# TASK PROMPT
Would you give again, exactly as written, the lines from the opening of the records to the line with "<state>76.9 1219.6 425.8", that line included and pictures excluded?

# PROVIDED RECORDS

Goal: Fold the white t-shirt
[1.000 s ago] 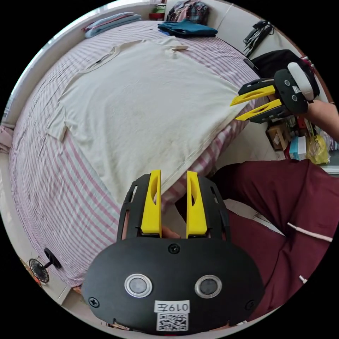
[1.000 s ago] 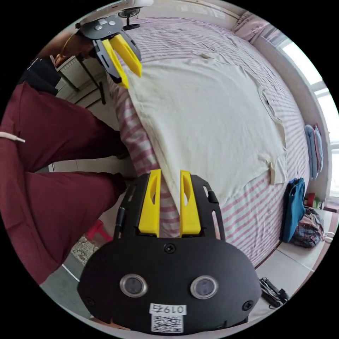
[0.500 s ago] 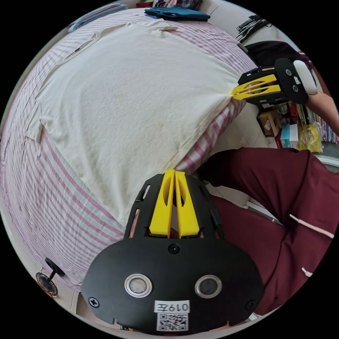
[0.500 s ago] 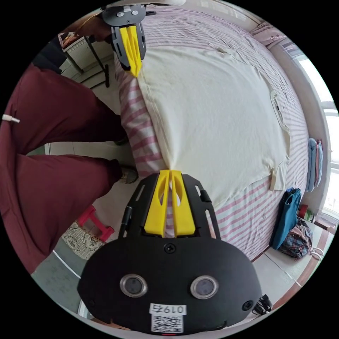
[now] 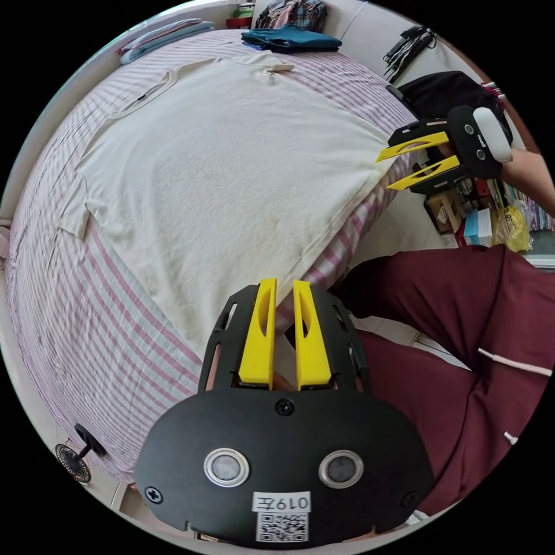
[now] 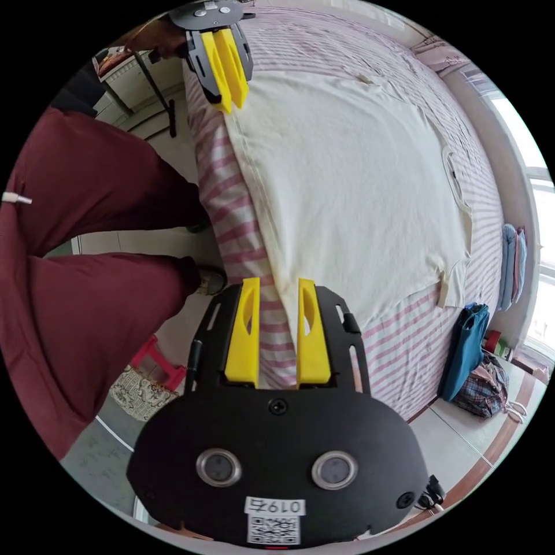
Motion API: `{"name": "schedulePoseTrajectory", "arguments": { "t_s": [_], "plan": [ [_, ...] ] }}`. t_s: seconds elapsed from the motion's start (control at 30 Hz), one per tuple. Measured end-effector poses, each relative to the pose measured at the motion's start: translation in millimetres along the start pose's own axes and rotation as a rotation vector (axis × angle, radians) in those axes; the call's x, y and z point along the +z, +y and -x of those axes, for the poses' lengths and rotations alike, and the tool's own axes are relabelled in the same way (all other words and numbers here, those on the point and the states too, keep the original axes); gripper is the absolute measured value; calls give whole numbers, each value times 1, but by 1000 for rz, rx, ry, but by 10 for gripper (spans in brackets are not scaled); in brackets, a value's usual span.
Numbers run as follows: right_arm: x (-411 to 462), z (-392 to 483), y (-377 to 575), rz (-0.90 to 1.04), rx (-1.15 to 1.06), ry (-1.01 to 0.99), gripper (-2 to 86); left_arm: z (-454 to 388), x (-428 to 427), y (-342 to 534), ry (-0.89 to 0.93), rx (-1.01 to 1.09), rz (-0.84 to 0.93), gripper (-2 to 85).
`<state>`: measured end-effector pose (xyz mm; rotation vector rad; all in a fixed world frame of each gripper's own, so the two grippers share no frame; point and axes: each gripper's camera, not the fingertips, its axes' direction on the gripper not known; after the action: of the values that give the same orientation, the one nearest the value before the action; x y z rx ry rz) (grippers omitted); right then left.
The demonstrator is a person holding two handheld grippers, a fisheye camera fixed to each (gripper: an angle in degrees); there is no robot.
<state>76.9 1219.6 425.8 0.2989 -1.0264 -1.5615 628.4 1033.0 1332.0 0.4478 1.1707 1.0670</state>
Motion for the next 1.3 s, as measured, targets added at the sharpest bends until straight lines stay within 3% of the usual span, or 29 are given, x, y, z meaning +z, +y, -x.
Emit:
{"name": "schedulePoseTrajectory", "arguments": {
  "t_s": [0.23,0.8,1.0,1.3],
  "plan": [
    [-26,15,-39,-136,-24,-11,86,-11,29,-30,27,74,36,40],
    [-9,38,-91,-63,-142,-54,-2,-30,70,-76,-1,115,101,7],
    [-5,43,-95,-47,-147,-53,14,-38,82,-89,3,111,128,8],
    [-6,71,-86,-37,-139,124,85,-53,90,-94,7,8,122,9]
  ]
}}
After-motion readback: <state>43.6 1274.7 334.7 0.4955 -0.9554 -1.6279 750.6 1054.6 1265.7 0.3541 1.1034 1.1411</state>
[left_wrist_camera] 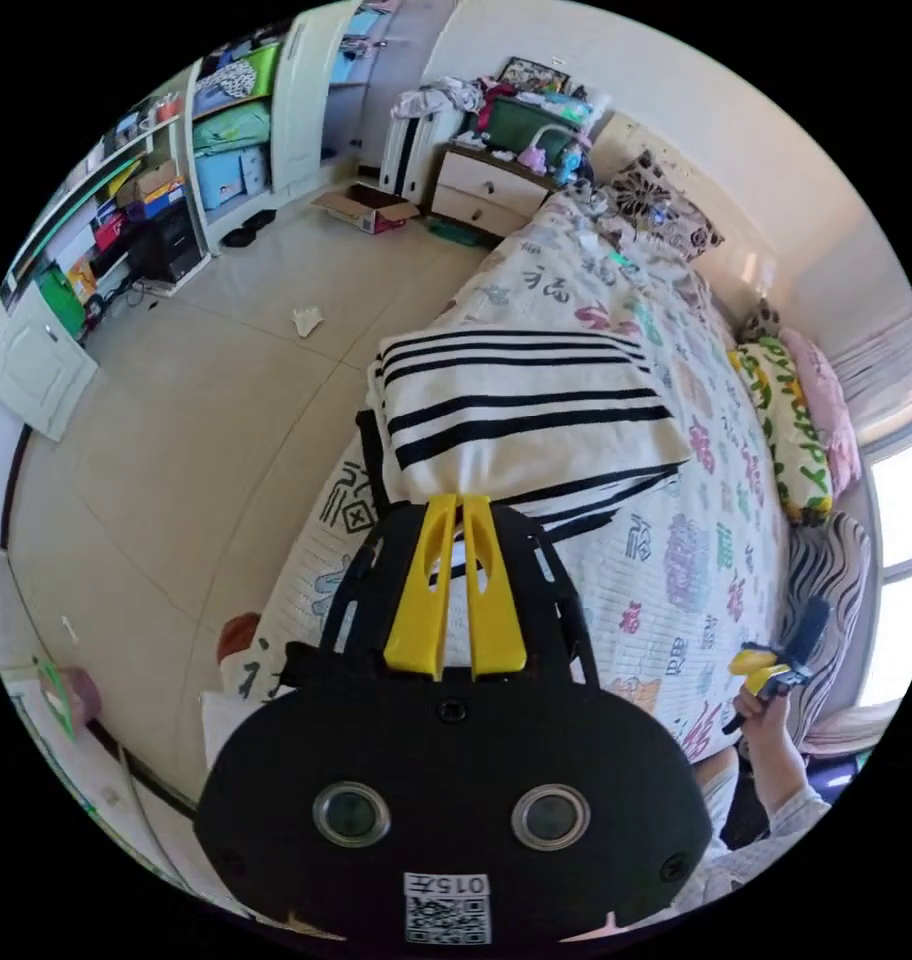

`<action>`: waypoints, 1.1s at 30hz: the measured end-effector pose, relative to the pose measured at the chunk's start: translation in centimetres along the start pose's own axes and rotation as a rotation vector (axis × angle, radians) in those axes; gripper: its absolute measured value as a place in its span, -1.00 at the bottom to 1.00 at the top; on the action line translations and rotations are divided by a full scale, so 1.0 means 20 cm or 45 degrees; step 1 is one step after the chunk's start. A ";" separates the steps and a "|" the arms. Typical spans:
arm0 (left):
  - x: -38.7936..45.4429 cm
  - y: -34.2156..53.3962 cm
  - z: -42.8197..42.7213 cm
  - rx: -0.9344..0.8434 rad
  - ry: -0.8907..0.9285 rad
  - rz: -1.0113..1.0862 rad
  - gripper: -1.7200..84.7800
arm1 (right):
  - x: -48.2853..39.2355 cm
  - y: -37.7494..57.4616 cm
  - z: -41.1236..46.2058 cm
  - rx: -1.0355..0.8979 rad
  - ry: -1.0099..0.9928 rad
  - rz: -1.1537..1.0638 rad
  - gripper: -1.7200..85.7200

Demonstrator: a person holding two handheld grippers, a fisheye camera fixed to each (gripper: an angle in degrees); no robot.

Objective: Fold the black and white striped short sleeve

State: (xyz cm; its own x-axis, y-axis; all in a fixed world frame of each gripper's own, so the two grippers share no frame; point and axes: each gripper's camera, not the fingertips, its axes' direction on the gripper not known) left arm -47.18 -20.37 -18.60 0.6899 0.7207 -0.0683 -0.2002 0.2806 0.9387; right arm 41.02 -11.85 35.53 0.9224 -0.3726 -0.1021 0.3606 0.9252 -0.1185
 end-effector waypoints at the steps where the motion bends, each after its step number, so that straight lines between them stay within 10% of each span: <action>1: -0.01 0.02 -0.02 0.010 0.011 -0.004 -0.95 | 0.01 0.04 -0.03 0.009 0.002 0.011 -0.80; 13: -0.34 0.38 -0.07 0.191 0.421 -0.373 -0.91 | 0.15 0.58 -0.40 0.139 0.064 0.118 -0.75; 19: 0.06 0.65 -0.40 0.324 0.997 0.152 -0.95 | 0.18 0.74 -0.49 0.251 0.015 0.184 -0.56; 27: 0.95 1.41 -0.93 0.223 1.414 0.860 -0.95 | 0.23 1.14 -0.69 0.692 -0.751 0.371 -0.60; 33: 1.18 1.86 -0.86 0.183 1.403 0.893 -0.94 | -0.01 1.74 -1.24 0.857 -0.454 0.159 -0.85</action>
State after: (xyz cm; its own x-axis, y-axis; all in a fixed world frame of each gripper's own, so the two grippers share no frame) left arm -50.23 17.96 8.96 -0.4699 0.8401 0.2711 -0.1590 -0.3827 0.9101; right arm 49.86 18.63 6.90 0.9095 -0.3221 0.2629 0.1518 0.8460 0.5111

# EXERCISE SOLUTION
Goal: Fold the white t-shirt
[1.000 s ago] 
[1.000 s ago] 
[0.500 s ago] 
[0.500 s ago] 
[now] 
[now] 
Motion API: `{"name": "schedulePoseTrajectory", "arguments": { "t_s": [_], "plan": [ [_, ...] ] }}`. t_s: seconds elapsed from the motion's start (control at 30 Hz), one per tuple. Measured end-effector poses, each relative to the pose measured at the motion's start: translation in millimetres along the start pose's own axes and rotation as a rotation vector (axis × angle, radians) in those axes; the call's x, y and z point along the +z, +y and -x of those axes, for the poses' lengths and rotations alike, and the tool's own axes are relabelled in the same way (all other words and numbers here, those on the point and the states too, keep the original axes); gripper is the absolute measured value; calls give whole numbers, each value times 1, but by 1000 for rz, rx, ry, but by 10 for gripper (spans in brackets are not scaled); in brackets, a value's usual span.
Numbers run as follows: right_arm: x (-411 to 462), z (-392 to 483), y (-377 to 575), rz (-0.90 to 1.04), rx (-1.15 to 1.06), ry (-1.01 to 0.99), gripper (-2 to 86); left_arm: z (-454 to 388), x (-428 to 427), y (-342 to 534), ry (-0.89 to 0.93), rx (-1.01 to 1.09), rz (-0.84 to 0.93), gripper (-2 to 85).
`<state>`: measured end-effector pose (xyz mm; rotation vector rad; all in a fixed world frame of each gripper's own, so the two grippers share no frame; point and axes: each gripper's camera, not the fingertips, its axes' direction on the gripper not known; after the action: of the values that give the same orientation, the one nearest the value before the action; x y z rx ry rz) (grippers omitted); right then left.
The demonstrator is a person holding two handheld grippers, a fisheye camera fixed to each (gripper: an angle in degrees); there is no robot.
<state>76.9 1219.6 425.8 0.2989 -1.0264 -1.5615 628.4 1033.0 1332.0 0.4478 1.1707 1.0670</state>

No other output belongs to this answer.